The task: What is the number of lines in the following data that contain "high"? Answer with the number alone.

Provided material:
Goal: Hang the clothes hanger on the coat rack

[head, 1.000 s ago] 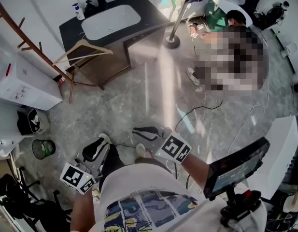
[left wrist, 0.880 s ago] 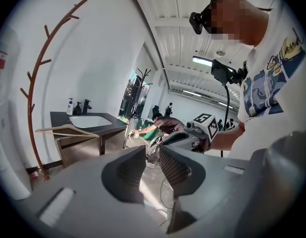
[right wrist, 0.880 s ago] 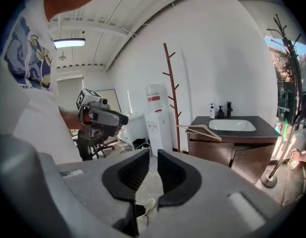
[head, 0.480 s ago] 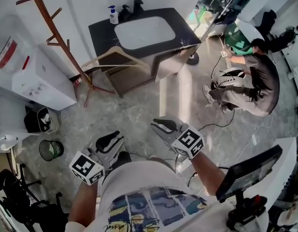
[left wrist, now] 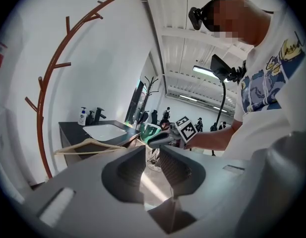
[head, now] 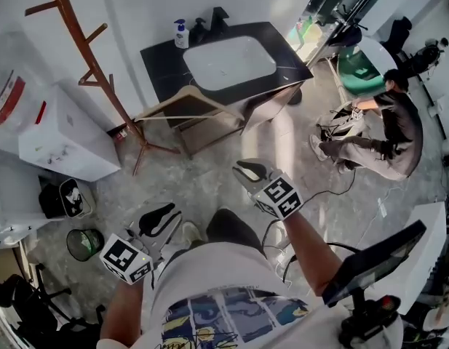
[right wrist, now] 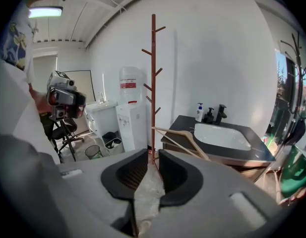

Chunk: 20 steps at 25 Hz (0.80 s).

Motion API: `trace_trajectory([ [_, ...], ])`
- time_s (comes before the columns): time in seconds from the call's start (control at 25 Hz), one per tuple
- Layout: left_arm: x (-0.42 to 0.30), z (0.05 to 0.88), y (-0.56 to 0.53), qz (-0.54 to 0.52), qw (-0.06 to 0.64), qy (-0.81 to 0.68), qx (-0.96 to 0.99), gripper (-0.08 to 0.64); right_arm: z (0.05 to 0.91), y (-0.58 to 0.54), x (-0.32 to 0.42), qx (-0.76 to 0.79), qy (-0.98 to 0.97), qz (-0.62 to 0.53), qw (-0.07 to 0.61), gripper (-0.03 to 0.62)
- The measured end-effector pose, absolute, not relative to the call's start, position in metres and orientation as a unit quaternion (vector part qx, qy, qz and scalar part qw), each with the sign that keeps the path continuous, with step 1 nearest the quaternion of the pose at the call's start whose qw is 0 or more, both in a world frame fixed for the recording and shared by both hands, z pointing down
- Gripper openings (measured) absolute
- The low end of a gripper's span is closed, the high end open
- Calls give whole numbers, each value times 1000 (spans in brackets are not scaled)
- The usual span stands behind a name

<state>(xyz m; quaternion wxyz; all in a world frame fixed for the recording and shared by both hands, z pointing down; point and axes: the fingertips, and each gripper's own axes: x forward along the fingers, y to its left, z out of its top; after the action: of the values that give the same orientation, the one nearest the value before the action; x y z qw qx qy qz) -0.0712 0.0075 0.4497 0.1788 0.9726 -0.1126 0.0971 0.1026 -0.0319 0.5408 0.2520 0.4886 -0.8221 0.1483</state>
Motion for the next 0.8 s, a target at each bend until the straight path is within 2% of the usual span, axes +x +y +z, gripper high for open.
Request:
trace_trajectory([
  [0.52, -21, 446, -101, 110, 184, -140, 967, 92, 621, -172, 221, 502, -781, 212, 305, 103],
  [0.8, 20, 444, -149, 126, 188, -147, 963, 92, 672, -208, 250, 459, -789, 303, 276, 159],
])
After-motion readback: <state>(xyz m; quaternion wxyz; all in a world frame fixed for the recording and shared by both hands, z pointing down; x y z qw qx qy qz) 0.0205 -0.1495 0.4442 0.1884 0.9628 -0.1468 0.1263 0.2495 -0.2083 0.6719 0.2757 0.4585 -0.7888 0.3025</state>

Task answer: 2